CZ: Okay. Galen’s asking: Is the white powder analysis course going to be offered again? And yes, it will be. It will be. We’ll announce future offerings in the next month or so on our courses, and some of them have been rescheduled for different times later in the year.

TS: Molly McGrath here has shared with us…oh, yeah…look at that title. The Michel Levy Interference Color Chart: Microscopy’s Magical Color Key. Thank you Molly.

CZ: Yeah. There you go. There’s the whole title for John’s article. What else do we have here, Tom?

TS: What is the right term for the extinction of a cellulose fiber? I’d probably have to look at the fiber, but I would say it’s incomplete.

Can PLM be used to identify different starches? Yeah, they can be. You’re going to get all kinds of characteristics. PLM is definitely useful. One of the clients I teach for often, that’s all they do is starch, sugars— and they use a lot of Pol ‘scopes and we go there and talk a lot about that. You can also identify a lot of those starches using plane polarized light based on the morphology, the size, those are all good characteristics.

CZ: Here’s a question for you, Tom: Can you use polarized light microscopy for a biological sample?

TS: Absolutely.

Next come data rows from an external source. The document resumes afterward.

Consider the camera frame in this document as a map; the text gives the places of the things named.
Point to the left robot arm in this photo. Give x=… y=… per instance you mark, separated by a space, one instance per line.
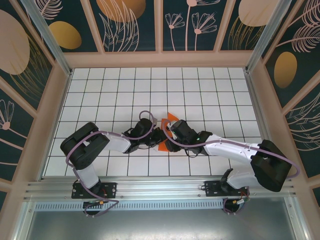
x=82 y=147

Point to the orange square paper sheet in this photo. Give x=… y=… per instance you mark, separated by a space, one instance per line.
x=163 y=147

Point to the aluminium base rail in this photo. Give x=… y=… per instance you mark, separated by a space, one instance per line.
x=160 y=187

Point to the aluminium frame post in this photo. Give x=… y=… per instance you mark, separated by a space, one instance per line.
x=267 y=32
x=47 y=32

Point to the aluminium side rail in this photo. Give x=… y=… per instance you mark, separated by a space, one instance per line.
x=255 y=100

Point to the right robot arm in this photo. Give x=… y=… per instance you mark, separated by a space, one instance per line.
x=270 y=165

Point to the steel sheet tray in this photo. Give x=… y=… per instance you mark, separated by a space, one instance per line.
x=160 y=225

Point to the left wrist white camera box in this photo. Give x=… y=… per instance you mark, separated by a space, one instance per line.
x=154 y=121

All we’re looking at is crystalline structure. And we define crystals differently than a lot of people do. A crystal, to me, is just something with the repeating chemical structure, you know, a solid with a repeating chemical structure here. Hair, keratin, it is crystal in nature. Bones can be crystal in nature. And it was, I guess it was either earlier this year, or late last year, I actually worked with a conservator out at the Museum of the Rockies looking at T-Rex bones, and in looking at the pyrite, which is in the mineralized area of the T-Rex bones, to try to determine why it was degrading so quickly to us. Iron pyrite has, there are two types, one is high in sulfur. So we were actually using polarized light microscopy to look at biological samples. Another one for biology teachers or anatomists: if a muscle fiber is relaxed, it has no crystalline structure. If a muscle fiber is contracted, the active myosin filaments are contracted. They produce a repeating structure. They become a crystal—that shows up in polarized light microscopy. So yeah, you can use PLM for biological samples.

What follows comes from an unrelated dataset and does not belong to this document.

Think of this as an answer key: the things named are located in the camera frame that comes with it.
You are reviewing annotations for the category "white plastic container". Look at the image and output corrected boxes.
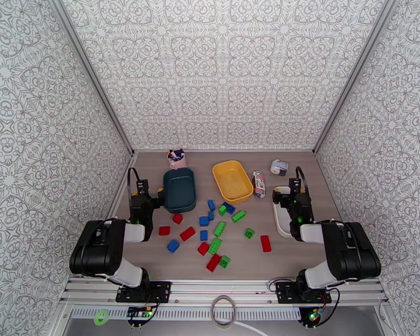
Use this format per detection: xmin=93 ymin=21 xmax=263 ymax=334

CZ: Here’s one on lighting, Tom: is LED light better for orthoscopic and conoscopic polarizing light instead of a halogen illumination?

TS: Two things we consider with LED lighting is, 1) is color temperature. We’ve talked a lot about the Michel Levy chart and talked about the colors there. We’re doing a lot of our analysis by looking at the colors. LED lighting, by its very nature, imparts a bluish tint or color to all of our images—that has to be taken into account. So if you have a Michel Levy chart that takes that into account, you’re good. Other than that, the LED lighting may not be intense enough, because as you start to introduce polarizers and analyzers, you’re reducing the intensity of the light. There are great advantages to the LED instruments. If we can we suggest that our clients pick up a halogen light if possible. Now a lot of the manufacturers are going away from that, so an LED light will work just fine. You just have to take into account that you’re using, you know, light with a different color temperature than what all of the historical work has been done with.

CZ: Okay. Let’s see. There are some more questions here on extinction. Is there a difference between incomplete and undulose extinction? They fall in the same category. There is there’s a minor distinction between the two. I mean, I would say undulose extinction is a type of incomplete extinction.

CZ: Okay, I think that’ll do it for the questions. Like I said, we have lots of questions here, some of them kind of touch on similar topics, but we will get back to you on the questions. I’d like to just thank Tom again for his presentation. For everyone out there attending today’s webinar, be sure to join us for our next webinar, which is scheduled for May 4th with Sandy Koch. Sandy will be discussing and demonstrating four methods for cross-sectioning hairs and fibers, and we hope to see you then. Thank you.